- _Requirement_:
Would you copy each line of the records that includes the word "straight"?

- _Input data_:
'''
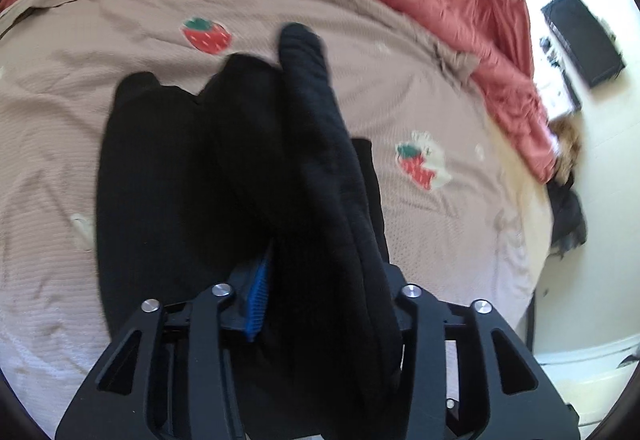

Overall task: Fold small clothes
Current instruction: 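Lift the sweatshirt edge with both tools and fold it over in half, then open both tools and release the folded sweatshirt on the bed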

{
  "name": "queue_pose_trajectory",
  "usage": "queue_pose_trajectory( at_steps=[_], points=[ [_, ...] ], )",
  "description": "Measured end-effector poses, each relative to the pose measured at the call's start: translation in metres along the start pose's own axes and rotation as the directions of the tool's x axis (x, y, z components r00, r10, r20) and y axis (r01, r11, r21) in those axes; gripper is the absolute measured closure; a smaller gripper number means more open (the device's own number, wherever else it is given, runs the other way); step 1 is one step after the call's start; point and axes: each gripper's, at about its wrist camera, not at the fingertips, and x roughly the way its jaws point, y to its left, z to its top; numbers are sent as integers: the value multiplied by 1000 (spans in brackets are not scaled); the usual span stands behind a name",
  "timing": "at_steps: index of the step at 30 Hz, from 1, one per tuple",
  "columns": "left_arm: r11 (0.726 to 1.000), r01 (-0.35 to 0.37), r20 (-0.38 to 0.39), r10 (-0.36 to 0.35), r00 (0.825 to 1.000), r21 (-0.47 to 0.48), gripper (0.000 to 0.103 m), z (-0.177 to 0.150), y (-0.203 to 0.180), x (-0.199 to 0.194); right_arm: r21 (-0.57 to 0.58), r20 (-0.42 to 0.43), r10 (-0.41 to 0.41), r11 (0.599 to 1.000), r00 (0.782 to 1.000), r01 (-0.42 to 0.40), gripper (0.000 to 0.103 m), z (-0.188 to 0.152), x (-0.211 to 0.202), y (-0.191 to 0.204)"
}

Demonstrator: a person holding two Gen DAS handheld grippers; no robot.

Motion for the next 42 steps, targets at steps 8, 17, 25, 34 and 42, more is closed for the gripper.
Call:
queue_pose_trajectory(
  at_steps=[8, 17, 25, 34, 42],
  points=[
    [998, 68, 131, -68, 989, 12, 50, 4, 2, -47, 229, -113, 70, 973, 991, -42, 94, -12, 21, -28],
    [991, -131, 186, 133, 973, -27, 50, -34, 63, -69, 479, -54, -7, 877, 999, 32, 74, -22, -15, -58],
    [945, -317, 169, 300, 939, 84, 49, -58, 55, -27, 305, 122, -87, 951, 989, 46, 45, 14, -43, -63],
    [937, -323, 213, 291, 933, 133, 50, -66, 53, -37, 344, -17, 108, 934, 994, -95, 45, 40, 24, -92],
    [930, -334, 239, 293, 926, 154, 47, -75, 41, -43, 286, -112, 140, 953, 984, -103, 45, 58, 74, -95]
  ],
)
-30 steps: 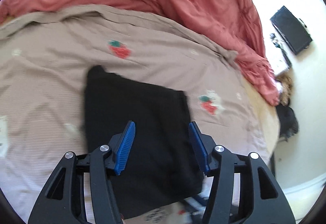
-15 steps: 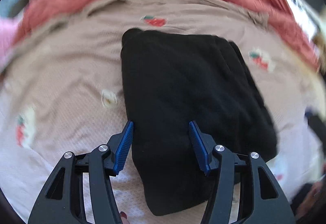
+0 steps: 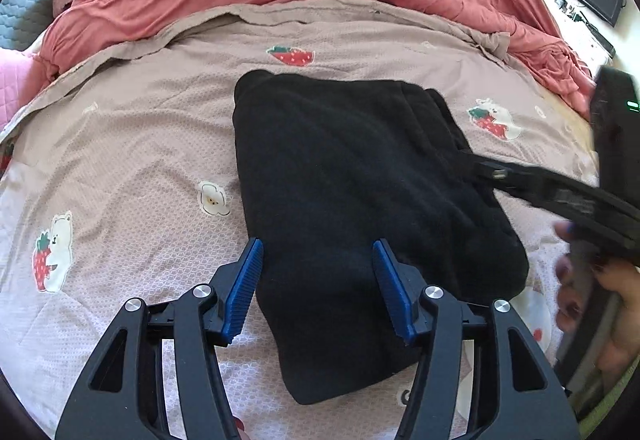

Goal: Fold small clothes

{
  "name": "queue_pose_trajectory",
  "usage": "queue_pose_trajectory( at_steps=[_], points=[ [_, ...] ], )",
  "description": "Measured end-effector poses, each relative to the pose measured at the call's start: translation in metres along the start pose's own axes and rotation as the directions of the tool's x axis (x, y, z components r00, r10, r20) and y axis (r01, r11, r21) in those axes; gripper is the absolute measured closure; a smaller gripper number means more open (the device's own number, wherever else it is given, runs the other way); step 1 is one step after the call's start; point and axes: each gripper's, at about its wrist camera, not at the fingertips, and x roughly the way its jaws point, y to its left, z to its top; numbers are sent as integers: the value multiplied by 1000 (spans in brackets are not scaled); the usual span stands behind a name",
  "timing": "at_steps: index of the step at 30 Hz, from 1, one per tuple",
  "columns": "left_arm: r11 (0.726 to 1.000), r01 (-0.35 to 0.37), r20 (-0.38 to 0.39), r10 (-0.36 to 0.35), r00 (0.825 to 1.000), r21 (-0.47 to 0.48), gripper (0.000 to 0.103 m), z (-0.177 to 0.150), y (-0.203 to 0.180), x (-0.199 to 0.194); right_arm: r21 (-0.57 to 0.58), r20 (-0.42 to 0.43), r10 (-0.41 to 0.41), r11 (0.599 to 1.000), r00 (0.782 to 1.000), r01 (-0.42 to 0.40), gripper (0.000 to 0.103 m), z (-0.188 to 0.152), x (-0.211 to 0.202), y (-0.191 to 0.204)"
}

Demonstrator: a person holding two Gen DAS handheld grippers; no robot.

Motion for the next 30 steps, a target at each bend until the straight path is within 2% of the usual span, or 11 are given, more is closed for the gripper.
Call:
queue_pose_trajectory(
  at_steps=[3, 6, 7, 14, 15, 18, 19, 25, 30],
  points=[
    [1000, -11, 9, 11, 1000, 13, 38, 1, -4, -3, -26, -13, 14, 1000, 1000, -14, 45, 2, 7, 2],
    [1000, -12, 7, 12, 1000, 18, 38, 3, -6, -3, -68, -19, 23, 997, 1000, -24, 62, 2, 9, 10],
    [1000, -8, 8, 8, 1000, 15, 38, 3, -6, -3, -80, -17, 24, 996, 1000, -25, 63, 2, 9, 13],
    [1000, -12, -3, 12, 1000, 7, 38, 1, -9, 3, -117, -21, 8, 993, 1000, -11, 57, -1, 16, 17],
    [1000, -14, -4, 14, 1000, 7, 38, 1, -9, 3, -127, -22, 3, 992, 1000, -6, 60, -1, 16, 18],
    [1000, -17, -6, 17, 1000, 3, 38, 0, -9, 3, -156, -18, 0, 988, 1000, -3, 83, 0, 13, 23],
    [1000, -17, -5, 17, 1000, -1, 38, -1, -9, 1, -159, -12, 6, 987, 1000, -7, 86, 1, 11, 24],
    [1000, -4, 27, 4, 1000, -11, 38, 1, -8, -15, -213, 56, 34, 977, 998, -22, 90, 11, -19, 42],
    [1000, 9, 37, -8, 999, -26, 38, 6, -5, -18, -222, 65, -30, 974, 997, 43, 89, 15, -30, 33]
  ],
)
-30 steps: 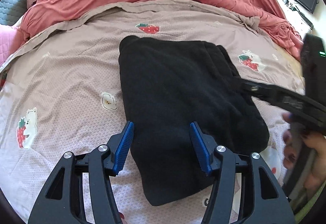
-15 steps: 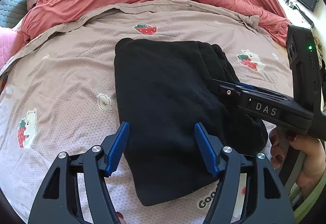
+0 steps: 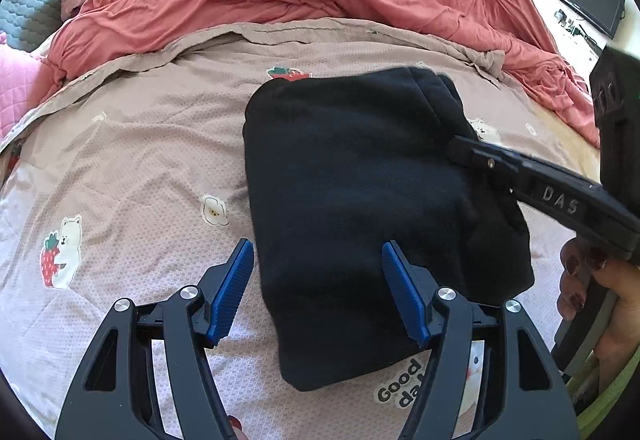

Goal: Fold small clothes

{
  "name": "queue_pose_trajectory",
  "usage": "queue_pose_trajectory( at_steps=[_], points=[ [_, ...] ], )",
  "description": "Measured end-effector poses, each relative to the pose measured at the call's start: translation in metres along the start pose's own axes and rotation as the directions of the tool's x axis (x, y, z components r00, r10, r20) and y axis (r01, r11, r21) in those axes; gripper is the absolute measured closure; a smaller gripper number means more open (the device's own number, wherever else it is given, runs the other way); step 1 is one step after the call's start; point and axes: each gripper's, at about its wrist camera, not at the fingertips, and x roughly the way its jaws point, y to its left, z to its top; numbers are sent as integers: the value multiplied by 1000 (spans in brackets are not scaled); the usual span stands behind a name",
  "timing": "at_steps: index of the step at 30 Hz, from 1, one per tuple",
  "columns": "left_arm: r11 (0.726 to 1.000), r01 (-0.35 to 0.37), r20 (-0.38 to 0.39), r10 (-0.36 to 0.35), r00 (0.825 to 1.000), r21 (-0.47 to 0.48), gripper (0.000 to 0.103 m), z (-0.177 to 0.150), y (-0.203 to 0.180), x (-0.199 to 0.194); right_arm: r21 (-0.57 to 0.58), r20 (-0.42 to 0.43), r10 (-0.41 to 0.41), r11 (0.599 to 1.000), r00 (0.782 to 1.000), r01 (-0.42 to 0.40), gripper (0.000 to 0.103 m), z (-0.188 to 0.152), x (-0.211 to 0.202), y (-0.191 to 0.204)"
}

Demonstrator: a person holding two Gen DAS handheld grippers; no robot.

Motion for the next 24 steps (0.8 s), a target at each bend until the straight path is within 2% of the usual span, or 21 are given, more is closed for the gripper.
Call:
queue_pose_trajectory(
  at_steps=[4, 7, 9, 12, 16, 19, 24],
  points=[
    [1000, -2, -27, 2, 1000, 3, 38, -2, -2, 12, 64, -87, -22, 998, 996, 27, 88, -12, 25, -17],
    [1000, 2, -48, -2, 999, 1, 38, -6, -1, 22, 78, -105, -27, 996, 994, 35, 84, -15, 30, -21],
    [1000, -4, -50, 4, 999, -5, 30, -9, 0, 26, 82, -113, -38, 996, 993, 47, 78, -16, 30, -23],
    [1000, 2, -43, -3, 999, -27, 29, -11, 5, 25, 94, -106, -50, 994, 993, 60, 65, -15, 22, -26],
    [999, 9, -31, -11, 999, -43, 30, -13, 11, 18, 136, -60, -53, 989, 997, 61, 60, -10, -1, -35],
    [999, 18, -46, -20, 999, -42, 30, -15, 12, 21, 167, -57, -20, 985, 998, 30, 54, -15, -17, -42],
    [997, 41, -62, -45, 997, -67, 28, -22, 15, 29, 233, -113, 115, 969, 987, -86, 53, -35, -16, -41]
  ],
)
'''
- _Task solution_:
Motion for the next 30 steps, a target at each bend until the straight path is within 2% of the usual span, or 11 are given, more is closed for the gripper.
Motion for the next 24 steps (0.8 s), a target at each bend until the straight path is within 2% of the usual span, or 21 are given, more is closed for the gripper.

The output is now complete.